* **Task brief**
Every record below must be retyped exactly, with the pictures left out.

<<<<

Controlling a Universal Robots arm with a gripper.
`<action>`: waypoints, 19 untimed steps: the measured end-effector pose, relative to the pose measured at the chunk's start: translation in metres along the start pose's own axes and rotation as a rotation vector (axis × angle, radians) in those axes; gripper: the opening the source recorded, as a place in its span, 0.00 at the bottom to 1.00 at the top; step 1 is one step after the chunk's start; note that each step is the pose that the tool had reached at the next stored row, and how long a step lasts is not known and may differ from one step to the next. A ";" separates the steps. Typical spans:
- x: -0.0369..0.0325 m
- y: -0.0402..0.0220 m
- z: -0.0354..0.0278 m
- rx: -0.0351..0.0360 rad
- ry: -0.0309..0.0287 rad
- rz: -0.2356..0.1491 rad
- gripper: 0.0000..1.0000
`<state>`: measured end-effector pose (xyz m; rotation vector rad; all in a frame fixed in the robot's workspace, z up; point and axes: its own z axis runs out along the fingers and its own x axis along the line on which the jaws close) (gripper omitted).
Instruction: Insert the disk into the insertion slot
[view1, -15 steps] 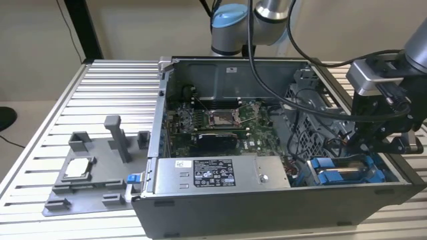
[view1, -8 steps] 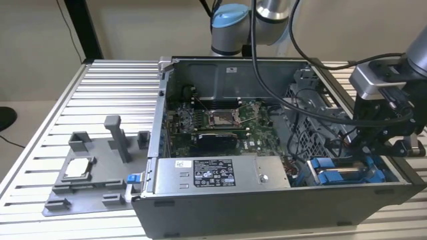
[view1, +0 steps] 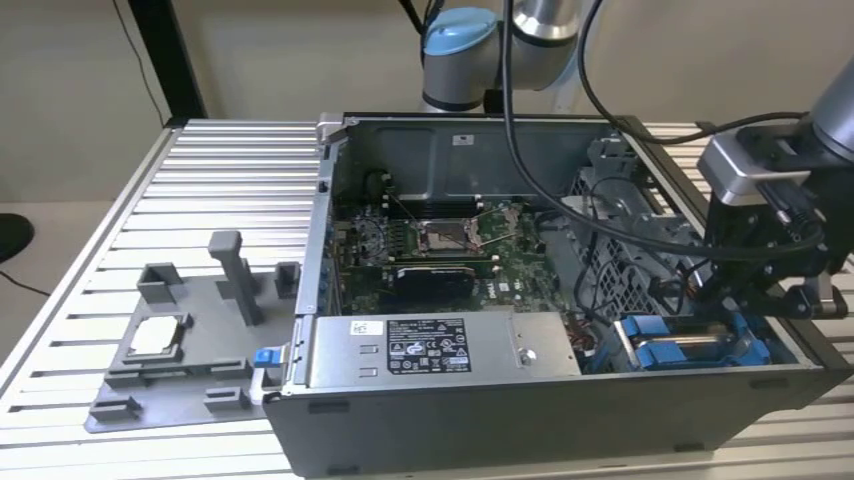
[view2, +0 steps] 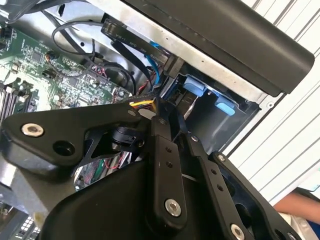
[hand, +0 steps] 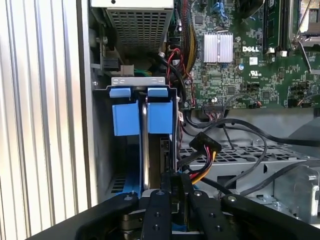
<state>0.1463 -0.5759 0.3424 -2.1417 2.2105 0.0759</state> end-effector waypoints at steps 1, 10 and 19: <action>0.0001 -0.0004 0.0004 -0.0001 -0.0002 0.000 0.00; 0.0014 -0.0017 0.0018 -0.0041 0.0003 0.000 0.00; 0.0030 -0.0018 0.0027 -0.0042 0.0000 0.000 0.00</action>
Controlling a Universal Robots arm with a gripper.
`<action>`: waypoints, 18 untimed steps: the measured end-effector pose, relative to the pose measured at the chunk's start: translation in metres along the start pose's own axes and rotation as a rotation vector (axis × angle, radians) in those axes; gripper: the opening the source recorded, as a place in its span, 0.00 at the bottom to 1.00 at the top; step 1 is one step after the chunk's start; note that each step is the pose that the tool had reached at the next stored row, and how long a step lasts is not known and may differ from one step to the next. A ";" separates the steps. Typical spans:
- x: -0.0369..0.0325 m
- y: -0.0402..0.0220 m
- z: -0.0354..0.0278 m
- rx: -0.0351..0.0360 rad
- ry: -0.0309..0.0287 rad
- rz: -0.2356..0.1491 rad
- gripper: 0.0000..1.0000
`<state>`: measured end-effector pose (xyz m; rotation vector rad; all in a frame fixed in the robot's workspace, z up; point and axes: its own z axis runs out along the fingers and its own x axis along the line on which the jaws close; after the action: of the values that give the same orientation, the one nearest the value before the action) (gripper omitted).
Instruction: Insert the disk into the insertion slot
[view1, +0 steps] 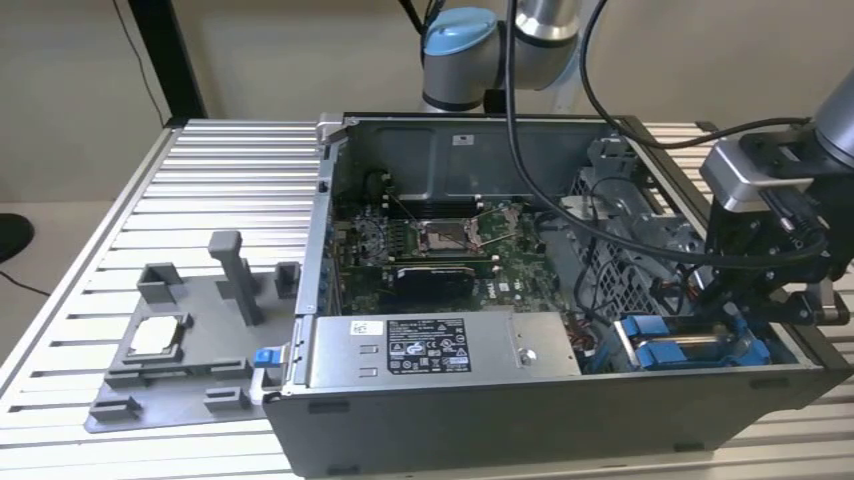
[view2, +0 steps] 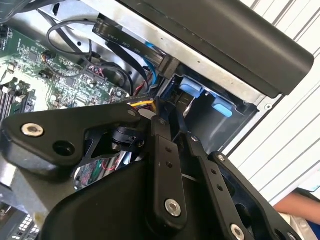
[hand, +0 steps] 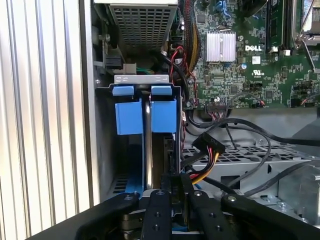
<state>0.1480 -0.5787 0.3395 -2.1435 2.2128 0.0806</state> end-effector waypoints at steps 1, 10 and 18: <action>0.0001 0.0000 0.0001 0.0000 0.0000 0.000 0.00; 0.0005 0.0000 0.0017 0.0000 0.0002 0.000 0.00; 0.0007 0.0000 0.0041 -0.0001 -0.0002 0.000 0.00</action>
<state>0.1480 -0.5792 0.3353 -2.1435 2.2126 0.0808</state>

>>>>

* **Answer for the task**
Controlling a Universal Robots arm with a gripper.
`<action>`: waypoints, 19 untimed steps: the measured end-effector pose, relative to the pose measured at the chunk's start: translation in metres along the start pose's own axes and rotation as a rotation vector (axis × angle, radians) in those axes; gripper: the opening the source recorded, as a place in its span, 0.00 at the bottom to 1.00 at the top; step 1 is one step after the chunk's start; note that each step is the pose that the tool had reached at the next stored row, and how long a step lasts is not known and may differ from one step to the next. A ";" separates the steps. Typical spans:
- x: -0.0369..0.0325 m
- y: -0.0402..0.0220 m
- z: -0.0354..0.0278 m
- rx: -0.0351..0.0360 rad
- ry: -0.0309..0.0287 rad
- rz: -0.2356..0.1491 rad
- gripper: 0.0000..1.0000
`<state>`: measured end-effector pose (xyz m; rotation vector rad; all in a frame fixed in the robot's workspace, z up; point and axes: its own z axis runs out along the fingers and its own x axis along the line on which the jaws close) (gripper omitted).
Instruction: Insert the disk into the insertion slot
[view1, -15 steps] 
[view1, -8 steps] 
[view1, +0 steps] 
[view2, +0 steps] 
[hand, +0 steps] 
<state>0.1463 -0.5759 0.3424 -2.1417 2.2105 0.0759</state> end-effector waypoints at steps 1, 10 and 19: <action>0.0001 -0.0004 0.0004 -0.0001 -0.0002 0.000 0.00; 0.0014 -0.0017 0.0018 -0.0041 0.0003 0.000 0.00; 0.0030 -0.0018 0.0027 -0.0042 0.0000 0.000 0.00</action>
Controlling a Universal Robots arm with a gripper.
`<action>`: waypoints, 18 untimed steps: the measured end-effector pose, relative to the pose measured at the chunk's start: translation in metres along the start pose's own axes and rotation as a rotation vector (axis × angle, radians) in those axes; gripper: the opening the source recorded, as a place in its span, 0.00 at the bottom to 1.00 at the top; step 1 is one step after the chunk's start; note that each step is the pose that the tool had reached at the next stored row, and how long a step lasts is not known and may differ from one step to the next. A ";" separates the steps. Typical spans:
- x: -0.0369..0.0325 m
- y: -0.0402..0.0220 m
- z: -0.0354..0.0278 m
- rx: -0.0351..0.0360 rad
- ry: -0.0309..0.0287 rad
- rz: -0.2356..0.1491 rad
- gripper: 0.0000..1.0000
`<state>`: measured end-effector pose (xyz m; rotation vector rad; all in a frame fixed in the robot's workspace, z up; point and axes: its own z axis runs out along the fingers and its own x axis along the line on which the jaws close; after the action: of the values that give the same orientation, the one nearest the value before the action) (gripper omitted).
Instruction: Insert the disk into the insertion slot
[view1, +0 steps] 
[view2, +0 steps] 
[hand, +0 steps] 
<state>0.1480 -0.5787 0.3395 -2.1435 2.2128 0.0806</state> end-effector waypoints at steps 1, 10 and 18: <action>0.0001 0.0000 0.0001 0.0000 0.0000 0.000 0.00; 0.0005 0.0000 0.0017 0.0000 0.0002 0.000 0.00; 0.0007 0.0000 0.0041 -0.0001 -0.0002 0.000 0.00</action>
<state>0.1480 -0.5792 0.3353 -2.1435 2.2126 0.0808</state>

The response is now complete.